BEGIN Materials provided

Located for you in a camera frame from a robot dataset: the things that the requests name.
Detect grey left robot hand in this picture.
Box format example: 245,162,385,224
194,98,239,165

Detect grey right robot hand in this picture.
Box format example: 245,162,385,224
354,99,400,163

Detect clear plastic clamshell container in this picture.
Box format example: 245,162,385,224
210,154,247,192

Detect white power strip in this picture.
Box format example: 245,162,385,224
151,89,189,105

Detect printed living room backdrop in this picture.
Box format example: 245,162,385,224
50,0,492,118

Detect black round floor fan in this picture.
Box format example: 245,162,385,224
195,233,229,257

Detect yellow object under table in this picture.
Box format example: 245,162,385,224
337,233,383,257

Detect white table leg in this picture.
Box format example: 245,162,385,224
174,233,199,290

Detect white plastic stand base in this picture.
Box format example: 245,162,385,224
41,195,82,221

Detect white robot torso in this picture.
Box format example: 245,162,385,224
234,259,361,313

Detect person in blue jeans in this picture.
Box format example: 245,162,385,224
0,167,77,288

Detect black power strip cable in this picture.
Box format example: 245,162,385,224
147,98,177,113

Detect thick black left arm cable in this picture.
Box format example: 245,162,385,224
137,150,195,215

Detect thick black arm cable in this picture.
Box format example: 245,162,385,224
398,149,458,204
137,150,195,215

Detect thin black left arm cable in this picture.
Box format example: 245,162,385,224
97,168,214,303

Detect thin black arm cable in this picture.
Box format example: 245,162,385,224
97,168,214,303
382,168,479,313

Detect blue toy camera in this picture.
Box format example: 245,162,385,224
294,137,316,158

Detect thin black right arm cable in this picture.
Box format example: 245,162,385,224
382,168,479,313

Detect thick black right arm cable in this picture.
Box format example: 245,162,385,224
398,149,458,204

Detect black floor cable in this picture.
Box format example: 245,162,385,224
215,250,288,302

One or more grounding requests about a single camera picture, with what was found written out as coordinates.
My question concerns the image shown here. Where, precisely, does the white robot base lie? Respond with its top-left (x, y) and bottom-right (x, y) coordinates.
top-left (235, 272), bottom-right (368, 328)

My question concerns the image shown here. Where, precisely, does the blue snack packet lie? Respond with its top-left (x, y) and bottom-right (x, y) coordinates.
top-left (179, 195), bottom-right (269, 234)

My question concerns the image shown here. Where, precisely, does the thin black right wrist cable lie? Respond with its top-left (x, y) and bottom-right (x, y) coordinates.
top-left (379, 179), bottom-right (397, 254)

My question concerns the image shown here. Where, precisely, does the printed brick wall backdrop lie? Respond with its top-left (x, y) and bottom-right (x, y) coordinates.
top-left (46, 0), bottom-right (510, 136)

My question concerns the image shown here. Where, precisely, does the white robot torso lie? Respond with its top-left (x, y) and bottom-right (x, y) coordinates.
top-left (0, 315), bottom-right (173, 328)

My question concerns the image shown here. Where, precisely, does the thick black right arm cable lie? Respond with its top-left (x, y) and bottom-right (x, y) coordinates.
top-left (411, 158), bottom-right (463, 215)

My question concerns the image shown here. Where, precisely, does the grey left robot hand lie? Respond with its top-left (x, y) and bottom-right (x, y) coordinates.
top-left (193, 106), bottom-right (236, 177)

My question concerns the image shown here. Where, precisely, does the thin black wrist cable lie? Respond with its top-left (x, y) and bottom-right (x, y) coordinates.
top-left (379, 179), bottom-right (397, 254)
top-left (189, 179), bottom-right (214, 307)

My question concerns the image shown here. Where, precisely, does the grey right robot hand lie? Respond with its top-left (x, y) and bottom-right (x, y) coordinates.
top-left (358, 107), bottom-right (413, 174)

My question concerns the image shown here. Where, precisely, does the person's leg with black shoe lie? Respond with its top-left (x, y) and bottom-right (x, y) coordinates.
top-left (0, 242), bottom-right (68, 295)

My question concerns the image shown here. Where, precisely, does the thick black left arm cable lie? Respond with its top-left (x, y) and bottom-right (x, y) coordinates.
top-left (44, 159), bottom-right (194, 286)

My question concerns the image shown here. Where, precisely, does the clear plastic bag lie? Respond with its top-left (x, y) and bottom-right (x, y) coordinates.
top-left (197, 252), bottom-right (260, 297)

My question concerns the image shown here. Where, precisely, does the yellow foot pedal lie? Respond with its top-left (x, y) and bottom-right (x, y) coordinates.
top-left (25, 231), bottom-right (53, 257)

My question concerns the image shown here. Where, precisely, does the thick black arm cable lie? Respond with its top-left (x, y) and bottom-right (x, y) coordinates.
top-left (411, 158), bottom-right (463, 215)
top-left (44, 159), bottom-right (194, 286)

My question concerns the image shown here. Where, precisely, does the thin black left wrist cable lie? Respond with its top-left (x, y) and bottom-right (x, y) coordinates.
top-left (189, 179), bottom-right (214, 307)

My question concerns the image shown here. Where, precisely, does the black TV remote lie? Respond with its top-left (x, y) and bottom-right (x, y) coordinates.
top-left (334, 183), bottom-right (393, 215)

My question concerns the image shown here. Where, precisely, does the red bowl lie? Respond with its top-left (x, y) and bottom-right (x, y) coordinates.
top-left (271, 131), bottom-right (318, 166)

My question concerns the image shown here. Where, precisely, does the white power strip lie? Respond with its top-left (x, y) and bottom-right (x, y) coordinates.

END Materials provided

The full set of entries has to be duplicated precisely.

## Answer for this exercise:
Located for you in a camera frame from a robot dataset: the things that the requests name.
Detect grey left robot hand in this picture.
Box format example: 245,162,385,224
194,98,239,165

Detect grey right robot hand in this picture.
Box format example: 245,162,385,224
354,99,400,163

Detect clear plastic clamshell container in this picture.
Box format example: 245,162,385,224
210,154,247,192

Detect white power strip in this picture.
Box format example: 245,162,385,224
151,89,189,105

Detect printed living room backdrop in this picture.
Box format example: 245,162,385,224
50,0,492,118

Detect black round floor fan in this picture.
Box format example: 245,162,385,224
195,233,229,257

Detect yellow object under table in this picture.
Box format example: 245,162,385,224
337,233,383,257

Detect white table leg in this picture.
Box format example: 245,162,385,224
174,233,199,290

Detect white plastic stand base in this picture.
Box format example: 245,162,385,224
41,195,82,221

Detect white robot torso in this picture.
Box format example: 245,162,385,224
234,259,361,313

Detect person in blue jeans in this picture.
Box format example: 245,162,385,224
0,167,77,288

Detect black power strip cable in this picture.
Box format example: 245,162,385,224
147,98,177,113

Detect thick black left arm cable in this picture.
Box format example: 245,162,385,224
137,150,195,215

Detect thick black arm cable in this picture.
Box format example: 245,162,385,224
398,149,458,204
137,150,195,215

Detect thin black left arm cable in this picture.
Box format example: 245,162,385,224
97,168,214,303

Detect thin black arm cable in this picture.
Box format example: 245,162,385,224
97,168,214,303
382,168,479,313

Detect blue toy camera in this picture.
Box format example: 245,162,385,224
294,137,316,158

Detect thin black right arm cable in this picture.
Box format example: 245,162,385,224
382,168,479,313

Detect thick black right arm cable in this picture.
Box format example: 245,162,385,224
398,149,458,204

Detect black floor cable in this picture.
Box format example: 245,162,385,224
215,250,288,302

One or more grounding requests about a single camera picture, with what was found written out as coordinates.
My question concerns the image shown here. Where, precisely, does the white robot base lie? Respond with its top-left (x, y) and bottom-right (x, y) coordinates.
top-left (235, 272), bottom-right (368, 328)

My question concerns the image shown here. Where, precisely, does the blue snack packet lie? Respond with its top-left (x, y) and bottom-right (x, y) coordinates.
top-left (179, 195), bottom-right (269, 234)

My question concerns the image shown here. Where, precisely, does the thin black right wrist cable lie? Respond with its top-left (x, y) and bottom-right (x, y) coordinates.
top-left (379, 179), bottom-right (397, 254)

My question concerns the image shown here. Where, precisely, does the printed brick wall backdrop lie? Respond with its top-left (x, y) and bottom-right (x, y) coordinates.
top-left (46, 0), bottom-right (510, 136)

My question concerns the image shown here. Where, precisely, does the white robot torso lie? Respond with its top-left (x, y) and bottom-right (x, y) coordinates.
top-left (0, 315), bottom-right (173, 328)

My question concerns the image shown here. Where, precisely, does the thick black right arm cable lie? Respond with its top-left (x, y) and bottom-right (x, y) coordinates.
top-left (411, 158), bottom-right (463, 215)

My question concerns the image shown here. Where, precisely, does the grey left robot hand lie? Respond with its top-left (x, y) and bottom-right (x, y) coordinates.
top-left (193, 106), bottom-right (236, 177)

My question concerns the image shown here. Where, precisely, does the thin black wrist cable lie? Respond with its top-left (x, y) and bottom-right (x, y) coordinates.
top-left (379, 179), bottom-right (397, 254)
top-left (189, 179), bottom-right (214, 307)

My question concerns the image shown here. Where, precisely, does the grey right robot hand lie? Respond with its top-left (x, y) and bottom-right (x, y) coordinates.
top-left (358, 107), bottom-right (413, 174)

My question concerns the image shown here. Where, precisely, does the person's leg with black shoe lie? Respond with its top-left (x, y) and bottom-right (x, y) coordinates.
top-left (0, 242), bottom-right (68, 295)

My question concerns the image shown here. Where, precisely, does the thick black left arm cable lie? Respond with its top-left (x, y) and bottom-right (x, y) coordinates.
top-left (44, 159), bottom-right (194, 286)

My question concerns the image shown here. Where, precisely, does the clear plastic bag lie? Respond with its top-left (x, y) and bottom-right (x, y) coordinates.
top-left (197, 252), bottom-right (260, 297)

My question concerns the image shown here. Where, precisely, does the yellow foot pedal lie? Respond with its top-left (x, y) and bottom-right (x, y) coordinates.
top-left (25, 231), bottom-right (53, 257)

My question concerns the image shown here. Where, precisely, does the thick black arm cable lie? Respond with its top-left (x, y) and bottom-right (x, y) coordinates.
top-left (411, 158), bottom-right (463, 215)
top-left (44, 159), bottom-right (194, 286)

My question concerns the image shown here. Where, precisely, does the thin black left wrist cable lie? Respond with its top-left (x, y) and bottom-right (x, y) coordinates.
top-left (189, 179), bottom-right (214, 307)

My question concerns the image shown here. Where, precisely, does the black TV remote lie? Respond with its top-left (x, y) and bottom-right (x, y) coordinates.
top-left (334, 183), bottom-right (393, 215)

My question concerns the image shown here. Where, precisely, does the red bowl lie? Respond with its top-left (x, y) and bottom-right (x, y) coordinates.
top-left (271, 131), bottom-right (318, 166)

My question concerns the image shown here. Where, precisely, does the white power strip lie? Respond with its top-left (x, y) and bottom-right (x, y) coordinates.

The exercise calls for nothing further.